# Shooting Baraccuda



## craasch210 (Oct 4, 2007)

I was reading a post on spearboard tonight and came across a post where some marine biologists were harvesting Cuddas for shark bait. They were using spearguns and had a cooler full.

I've seen the post where Clay shot the Cudda and it went absolutely crazy. I've had my own close encounters with Cuddas over the last couple of years. It seems like if you even nudge them they get very aggressive. 

There a a few dive sites that we go to where they have become a real pain in the arse. Every time we hit the Tenneco, there are too many to count. Certainly more than 50 Cuddas on the last dive. 

I talked to a buddy of mine who dives south Florida frequently. He was amazed at how the Cuddas behave here. He says that down there (where they are hunted aggrssively) the cuddas dont mess with divers at all, and will even swim away when they see a diver in the area. I'm wondering if they are so agressive here due to the fact that they are not hunted much at all here. 

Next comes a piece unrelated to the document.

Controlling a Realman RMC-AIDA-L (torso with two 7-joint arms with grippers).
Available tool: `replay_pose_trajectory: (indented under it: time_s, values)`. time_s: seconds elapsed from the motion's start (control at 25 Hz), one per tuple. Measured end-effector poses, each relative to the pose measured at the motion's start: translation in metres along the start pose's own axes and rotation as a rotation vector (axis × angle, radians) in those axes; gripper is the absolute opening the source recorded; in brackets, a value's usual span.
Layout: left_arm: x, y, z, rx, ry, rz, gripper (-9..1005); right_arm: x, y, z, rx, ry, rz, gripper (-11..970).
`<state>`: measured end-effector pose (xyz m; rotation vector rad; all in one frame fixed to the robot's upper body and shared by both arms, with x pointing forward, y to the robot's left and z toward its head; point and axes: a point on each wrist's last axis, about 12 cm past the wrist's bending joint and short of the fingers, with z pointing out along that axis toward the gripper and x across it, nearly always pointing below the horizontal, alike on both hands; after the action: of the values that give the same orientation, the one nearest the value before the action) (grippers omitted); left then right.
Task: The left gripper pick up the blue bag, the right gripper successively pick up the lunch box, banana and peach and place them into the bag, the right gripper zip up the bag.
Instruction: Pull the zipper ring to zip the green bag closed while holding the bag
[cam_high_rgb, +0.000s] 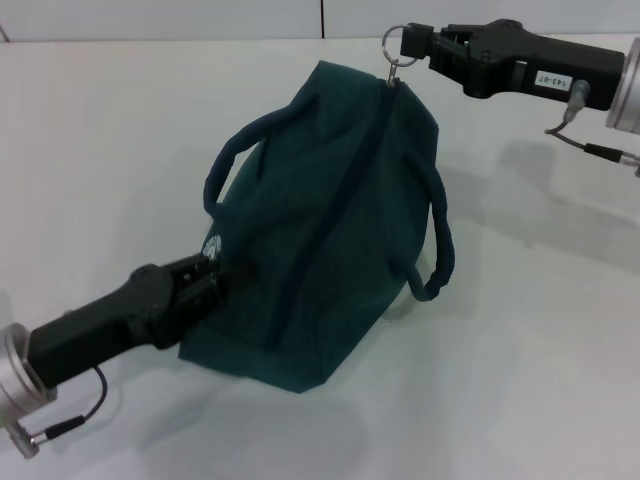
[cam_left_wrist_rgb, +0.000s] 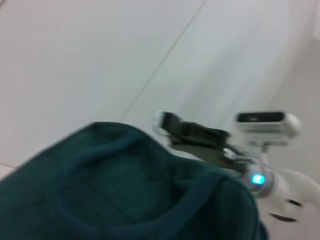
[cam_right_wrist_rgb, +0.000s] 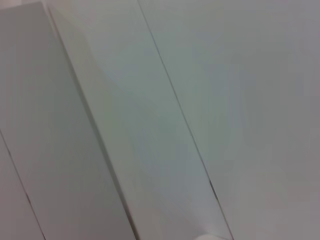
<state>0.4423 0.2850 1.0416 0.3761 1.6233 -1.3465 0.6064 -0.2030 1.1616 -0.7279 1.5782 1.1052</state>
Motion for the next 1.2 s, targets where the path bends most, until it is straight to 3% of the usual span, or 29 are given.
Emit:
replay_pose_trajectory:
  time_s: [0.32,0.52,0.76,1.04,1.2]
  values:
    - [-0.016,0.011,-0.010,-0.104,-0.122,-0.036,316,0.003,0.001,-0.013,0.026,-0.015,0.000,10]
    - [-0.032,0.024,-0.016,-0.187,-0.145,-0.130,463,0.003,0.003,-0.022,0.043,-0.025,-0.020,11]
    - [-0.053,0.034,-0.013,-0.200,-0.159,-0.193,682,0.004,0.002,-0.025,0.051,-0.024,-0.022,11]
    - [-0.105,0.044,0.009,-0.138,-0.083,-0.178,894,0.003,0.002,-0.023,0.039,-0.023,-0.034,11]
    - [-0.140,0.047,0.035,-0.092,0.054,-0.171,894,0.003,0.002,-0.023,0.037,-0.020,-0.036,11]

We were thinking about going out and making some shark bait of our own one of these days, but I'm a little worried about being attached to a 3 ft cudda on the end of a spear.

Do any of you guys have any experience hunting these things with a speargun?

We did it one time from the bow of the boat and it was pretty crazy. You would take a shot at one, and onther one would come in and try to bite the spear on the way by. They were extremely agressive and made me think twice about shooting one in the water.

What's the best way to do this. I mean, I guess you would have to string them through the mouth to avoid getting chomped. 

Thoughts?


----------



## Corpsman (Oct 3, 2007)

I blew one apart with a powerhead once early in my diving career. he didnt put up to much of a fight. I dont kill anything I dont put in the box these days.


----------



## craasch210 (Oct 4, 2007)

I hear that some people around here eat them.


----------



## Chris Couture (Sep 26, 2007)

> *craasch210 (10/15/2008)*I hear that some people around here eat them.




Cuda is a damn fine fish to eat!!!!


----------



## craasch210 (Oct 4, 2007)

> *Chris Couture (10/15/2008)*
> 
> 
> > *craasch210 (10/15/2008)*I hear that some people around here eat them.
> ...


Maybe I'll have to give it a try. 

No concerns about ciguatera bacteria?


----------



## Murphy's Law (Sep 27, 2007)

> *craasch210 (10/15/2008)*
> 
> 
> > *Chris Couture (10/15/2008)*
> ...




Ask Scott "LITECATCH" about it. If I remember right, He had a couple of friends get very sick from eating one. I've never tried it.


----------



## seanmclemore (Aug 20, 2008)

what i understand is that you only have to worry about cigatera down south where there are coral reefs because the cudas eat the parrotfish that eat the fire coral...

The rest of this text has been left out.